QA
QA is a common task for language models, whereby a model is made to generate an answer given some question. The goal of the task is to produce the correct answer with appropriate levels of confidence.
Core Process
graph TD
A[Questions] --> B[Language Model:<br/>Generate Answers]
G -->|Retrieve Questions/Answers| C[Language Model:<br/>Generate Judgements]
G -->|Retrieve Judgements| D[Evaluation Metrics]
E[Ground Truth] --> C
B -.->|Log Questions/Answers| G[Langfuse:<br/>Ingest new traces]
C -.->|Log Judgements| G
- Questions are sent to the language model.
- The language model generates answers in structured output, with an explanation, the answer and a confidence score. The outputs along with the questions are logged to Langfuse.
- Question-Answer pairs are retrieved from Langfuse, and a language model is used to judge the answers.
- The judgements are logged to Langfuse.
- Judgements are retrieved and metrics are calculated.
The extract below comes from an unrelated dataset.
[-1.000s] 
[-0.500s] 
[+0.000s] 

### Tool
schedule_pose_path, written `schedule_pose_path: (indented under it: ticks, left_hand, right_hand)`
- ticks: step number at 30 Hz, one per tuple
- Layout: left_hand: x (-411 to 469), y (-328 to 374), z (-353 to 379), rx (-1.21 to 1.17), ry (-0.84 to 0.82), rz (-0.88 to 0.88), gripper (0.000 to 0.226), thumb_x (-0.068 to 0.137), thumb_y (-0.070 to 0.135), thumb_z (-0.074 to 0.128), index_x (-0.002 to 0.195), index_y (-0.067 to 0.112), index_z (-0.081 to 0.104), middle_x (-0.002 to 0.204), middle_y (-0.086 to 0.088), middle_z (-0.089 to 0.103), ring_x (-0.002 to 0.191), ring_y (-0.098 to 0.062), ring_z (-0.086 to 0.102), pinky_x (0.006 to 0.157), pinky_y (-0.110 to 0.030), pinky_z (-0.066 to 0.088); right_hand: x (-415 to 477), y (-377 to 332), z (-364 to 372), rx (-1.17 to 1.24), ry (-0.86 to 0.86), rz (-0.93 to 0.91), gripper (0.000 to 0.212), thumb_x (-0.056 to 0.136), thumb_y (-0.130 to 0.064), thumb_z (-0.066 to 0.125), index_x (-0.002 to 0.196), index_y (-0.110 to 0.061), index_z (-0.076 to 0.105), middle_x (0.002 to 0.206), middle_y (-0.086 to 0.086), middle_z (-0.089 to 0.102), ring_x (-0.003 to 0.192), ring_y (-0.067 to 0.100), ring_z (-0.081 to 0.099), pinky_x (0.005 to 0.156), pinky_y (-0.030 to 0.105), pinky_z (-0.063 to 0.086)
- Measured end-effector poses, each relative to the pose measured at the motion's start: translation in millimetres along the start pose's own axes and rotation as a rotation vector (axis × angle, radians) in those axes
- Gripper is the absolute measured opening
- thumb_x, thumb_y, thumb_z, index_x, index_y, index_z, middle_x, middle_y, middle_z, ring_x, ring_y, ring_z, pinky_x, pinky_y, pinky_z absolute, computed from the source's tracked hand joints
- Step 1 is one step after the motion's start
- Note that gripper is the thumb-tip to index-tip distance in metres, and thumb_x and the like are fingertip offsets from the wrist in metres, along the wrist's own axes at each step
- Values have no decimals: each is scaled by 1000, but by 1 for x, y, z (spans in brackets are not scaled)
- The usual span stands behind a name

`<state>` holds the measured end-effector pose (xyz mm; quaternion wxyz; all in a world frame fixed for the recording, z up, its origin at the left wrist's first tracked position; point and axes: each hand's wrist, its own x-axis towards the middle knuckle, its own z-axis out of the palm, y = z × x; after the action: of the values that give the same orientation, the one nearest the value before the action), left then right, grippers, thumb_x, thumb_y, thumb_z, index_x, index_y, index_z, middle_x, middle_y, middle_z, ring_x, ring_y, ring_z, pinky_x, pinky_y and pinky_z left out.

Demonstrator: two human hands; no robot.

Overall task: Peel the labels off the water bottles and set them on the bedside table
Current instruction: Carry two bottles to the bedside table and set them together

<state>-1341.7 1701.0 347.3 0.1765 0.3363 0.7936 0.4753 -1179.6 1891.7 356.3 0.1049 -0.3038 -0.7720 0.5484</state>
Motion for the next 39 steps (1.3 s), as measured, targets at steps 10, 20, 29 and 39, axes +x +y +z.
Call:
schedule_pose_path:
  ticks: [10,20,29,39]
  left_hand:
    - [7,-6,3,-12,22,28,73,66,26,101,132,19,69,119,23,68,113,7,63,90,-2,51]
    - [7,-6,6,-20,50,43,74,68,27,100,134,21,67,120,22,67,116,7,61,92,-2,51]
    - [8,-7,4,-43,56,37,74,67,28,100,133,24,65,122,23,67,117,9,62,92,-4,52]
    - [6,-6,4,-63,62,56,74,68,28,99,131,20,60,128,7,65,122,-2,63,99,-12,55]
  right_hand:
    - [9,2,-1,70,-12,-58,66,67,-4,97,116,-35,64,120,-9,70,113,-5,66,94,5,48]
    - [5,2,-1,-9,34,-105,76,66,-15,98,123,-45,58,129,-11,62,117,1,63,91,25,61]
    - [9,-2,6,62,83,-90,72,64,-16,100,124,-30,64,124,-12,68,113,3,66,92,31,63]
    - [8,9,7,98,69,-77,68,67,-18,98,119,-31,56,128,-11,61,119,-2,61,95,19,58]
Data Schema Specifications
The following schema is expected for the QA evaluations pipeline:
Instances Dataset Schema
| Column | Type | Description | Required |
|---|---|---|---|
id |
string | Unique question identifier | ✓ |
question |
string | Question | ✓ |
answer_type |
string | Answer type (e.g. multipleChoice, exactMatch, etc.) | ✓ |
Answers Dataset Schema
| Column | Type | Description | Required |
|---|---|---|---|
id |
string | Unique question identifier | ✓ |
answer |
string | Ground truth answer | X |
Relevant Metrics
| Metric | Description |
|---|---|
| Accuracy | The percentage of examples for which the model produced the correct answer |
| Calibration Error | Measure of how well the model's confidence across its answers differs from the true probability |
Supported Models
The QA pipeline supports the following model types:
- API based models
- A custom function model
Function-Based Models
Function-based models provide the means for users to wrap other models with a function for use in the QA evaluation pipeline. These functions must meet the following criteria:
- Must be async - this allows the QA pipeline to generate answers concurrently
- Must take a single string argument as input, representing the question
- Must return a QAOutput class
View an example function-based model
from evals_hub.evaluator.qa_eval import QAOutput
async def custom_model_wrapper(content: str) -> QAOutput:
return QAOutput(
explanation="I read the Hitchhiker's Guide to the galaxy",
answer="42",
confidence="100"
)
Examples for Model Types
View an example config file for an API based model
run-benchmark:
task_name: "qa"
dataset:
name: "hle_futurehouse_gold"
split: "test"
model:
checkpoint: 'openai_gpt41_nano'
system_prompt_path: examples/runner_configurations/qa/prompts/qa_model_system_prompt.txt
judge:
checkpoint: "openai_gpt41_nano"
user_prompt_path: examples/runner_configurations/qa/prompts/qa_judge_user_prompt.txt
# Additional Settings
...
View an example config file for a function-based model
run-benchmark:
task-name: "qa"
dataset:
name: "hle_futurehouse_gold"
split: "test"
model:
import_path: "evals_hub.examples.qa_application_wrapper:application_wrapper"
judge:
checkpoint: "openai_o3_mini"
user_prompt_path: examples/runner_configurations/qa/prompts/qa_judge_user_prompt.txt
# Additional Settings
...